Born ca. 1128, John Kontostephanos was the eldest son of Stephen Kontostephanos, who held the title panhypersebastos and the rank of megas doux, and the "purple-born" princess Anna Komnene, daughter of Emperor John II Komnenos (r. 1118–43) and his empress Irene of Hungary; he was thus the nephew of Emperor Manuel I Komnenos (r. 1143–80). John had two younger brothers, Alexios and Andronikos, both prominent military commanders, and a sister, Irene. The Kontostephanoi were an aristocratic Byzantine family that rose to occupy a prominent place at the heart of Byzantine politics and power through their intermarrying with the imperial house of the Komnenoi. Andronikos himself married in ca. 1145/6 an unnamed member of the aristocracy—his wife has often been misidentified by modern scholars with the Theodora who married John's namesake first cousin. The couple had at least one son, named Stephen.

==Career==
John's early life is unknown, and he first appears in November 1162 in a document concerning a property dispute of the Great Lavra monastery. At the time he served as doux (governor) of Thessalonica, with the parallel roles of apographeus and exisotes (tax assessor). He is then mentioned among the attendants of a synod at the Blachernae Palace in March 1166, along with his brother Alexios. John also appears to have taken part in his uncle Manuel I's campaigns, but with the exception of the campaign of 1176 against the Seljuk Sultanate of Rum, this is not explicitly attested.
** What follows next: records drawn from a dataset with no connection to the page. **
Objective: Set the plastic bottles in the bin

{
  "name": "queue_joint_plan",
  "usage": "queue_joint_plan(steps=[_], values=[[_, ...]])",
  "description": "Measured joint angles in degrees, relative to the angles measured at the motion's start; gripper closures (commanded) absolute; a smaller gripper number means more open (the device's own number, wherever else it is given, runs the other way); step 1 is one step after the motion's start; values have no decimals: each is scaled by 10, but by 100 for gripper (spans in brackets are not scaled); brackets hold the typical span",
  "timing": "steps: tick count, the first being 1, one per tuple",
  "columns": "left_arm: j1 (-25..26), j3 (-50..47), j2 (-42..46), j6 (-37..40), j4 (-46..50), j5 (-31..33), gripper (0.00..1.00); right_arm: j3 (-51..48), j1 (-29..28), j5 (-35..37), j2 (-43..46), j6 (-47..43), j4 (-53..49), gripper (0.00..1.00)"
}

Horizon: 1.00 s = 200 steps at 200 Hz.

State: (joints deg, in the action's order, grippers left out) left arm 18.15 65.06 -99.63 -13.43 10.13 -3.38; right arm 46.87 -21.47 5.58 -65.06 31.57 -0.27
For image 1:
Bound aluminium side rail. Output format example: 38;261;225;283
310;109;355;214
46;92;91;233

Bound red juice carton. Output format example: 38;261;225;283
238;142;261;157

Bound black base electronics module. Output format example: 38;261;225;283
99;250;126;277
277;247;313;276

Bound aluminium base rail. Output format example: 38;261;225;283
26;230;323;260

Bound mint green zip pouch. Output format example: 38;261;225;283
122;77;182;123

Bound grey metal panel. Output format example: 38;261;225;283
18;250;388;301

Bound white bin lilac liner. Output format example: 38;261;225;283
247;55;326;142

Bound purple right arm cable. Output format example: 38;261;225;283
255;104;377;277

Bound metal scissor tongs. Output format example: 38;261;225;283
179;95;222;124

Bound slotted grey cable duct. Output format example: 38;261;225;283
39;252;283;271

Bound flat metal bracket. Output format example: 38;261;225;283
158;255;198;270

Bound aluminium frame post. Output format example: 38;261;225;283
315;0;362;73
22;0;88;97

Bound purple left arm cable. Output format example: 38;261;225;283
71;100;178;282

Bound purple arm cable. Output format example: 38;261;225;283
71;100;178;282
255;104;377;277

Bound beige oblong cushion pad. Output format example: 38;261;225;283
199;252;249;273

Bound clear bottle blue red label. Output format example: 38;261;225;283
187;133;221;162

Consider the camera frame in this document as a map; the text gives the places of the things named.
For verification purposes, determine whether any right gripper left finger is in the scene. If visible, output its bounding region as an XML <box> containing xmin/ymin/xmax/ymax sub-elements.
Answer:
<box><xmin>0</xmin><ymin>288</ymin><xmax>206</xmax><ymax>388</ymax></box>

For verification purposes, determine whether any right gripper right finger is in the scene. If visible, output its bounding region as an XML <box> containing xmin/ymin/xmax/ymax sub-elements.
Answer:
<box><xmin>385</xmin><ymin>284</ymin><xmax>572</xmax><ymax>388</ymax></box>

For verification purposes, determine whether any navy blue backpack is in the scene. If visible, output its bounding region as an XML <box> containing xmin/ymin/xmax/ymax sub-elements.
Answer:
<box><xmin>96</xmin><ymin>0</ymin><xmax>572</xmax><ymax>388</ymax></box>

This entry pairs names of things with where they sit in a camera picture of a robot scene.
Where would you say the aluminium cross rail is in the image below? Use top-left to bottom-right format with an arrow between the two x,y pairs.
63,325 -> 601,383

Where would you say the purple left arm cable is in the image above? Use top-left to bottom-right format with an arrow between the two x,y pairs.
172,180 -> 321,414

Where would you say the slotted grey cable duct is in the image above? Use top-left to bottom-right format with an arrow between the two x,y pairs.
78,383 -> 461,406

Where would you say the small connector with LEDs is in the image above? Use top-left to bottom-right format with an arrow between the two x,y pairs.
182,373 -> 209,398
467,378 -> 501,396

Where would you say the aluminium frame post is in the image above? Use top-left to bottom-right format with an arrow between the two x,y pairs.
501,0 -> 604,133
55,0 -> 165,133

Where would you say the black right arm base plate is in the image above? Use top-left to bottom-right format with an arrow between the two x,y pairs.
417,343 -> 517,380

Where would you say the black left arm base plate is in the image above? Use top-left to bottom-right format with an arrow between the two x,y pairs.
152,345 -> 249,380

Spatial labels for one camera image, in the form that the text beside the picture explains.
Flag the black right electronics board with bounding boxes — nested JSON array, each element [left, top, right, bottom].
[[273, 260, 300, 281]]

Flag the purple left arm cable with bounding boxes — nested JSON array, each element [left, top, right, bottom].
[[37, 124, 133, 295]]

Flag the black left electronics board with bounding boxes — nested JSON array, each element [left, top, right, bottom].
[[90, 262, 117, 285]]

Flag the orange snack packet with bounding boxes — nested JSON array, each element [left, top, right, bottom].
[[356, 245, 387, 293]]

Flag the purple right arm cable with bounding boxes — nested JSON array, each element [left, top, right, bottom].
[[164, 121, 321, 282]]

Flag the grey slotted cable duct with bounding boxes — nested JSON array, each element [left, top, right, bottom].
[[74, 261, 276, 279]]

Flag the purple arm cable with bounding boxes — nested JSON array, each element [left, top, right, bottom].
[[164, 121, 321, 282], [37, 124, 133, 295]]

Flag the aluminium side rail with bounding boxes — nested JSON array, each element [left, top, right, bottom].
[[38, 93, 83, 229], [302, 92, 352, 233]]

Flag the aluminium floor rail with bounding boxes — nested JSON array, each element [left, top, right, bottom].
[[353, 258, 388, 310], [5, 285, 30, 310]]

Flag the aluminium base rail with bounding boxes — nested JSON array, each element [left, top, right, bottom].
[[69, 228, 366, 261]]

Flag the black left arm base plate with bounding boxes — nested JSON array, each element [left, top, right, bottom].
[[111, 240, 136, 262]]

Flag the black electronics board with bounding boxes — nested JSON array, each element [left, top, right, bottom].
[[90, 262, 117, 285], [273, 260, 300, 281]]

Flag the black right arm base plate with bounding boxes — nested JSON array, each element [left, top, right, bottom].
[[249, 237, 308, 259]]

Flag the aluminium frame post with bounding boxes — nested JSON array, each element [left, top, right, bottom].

Even in the latter, he is only mentioned in the summer of 1176, when his brother Alexios died of an illness at Lopadion. It is hence unclear if he participated in the Battle of Myriokephalon on 17 September. As he is not mentioned thereafter, it is possible that he was one of the many members of the aristocracy who perished in the battle. According to Konstantinos Varzos, John was most likely dead by 1182, when his brother Andronikos rebelled against the usurper Andronikos I Komnenos.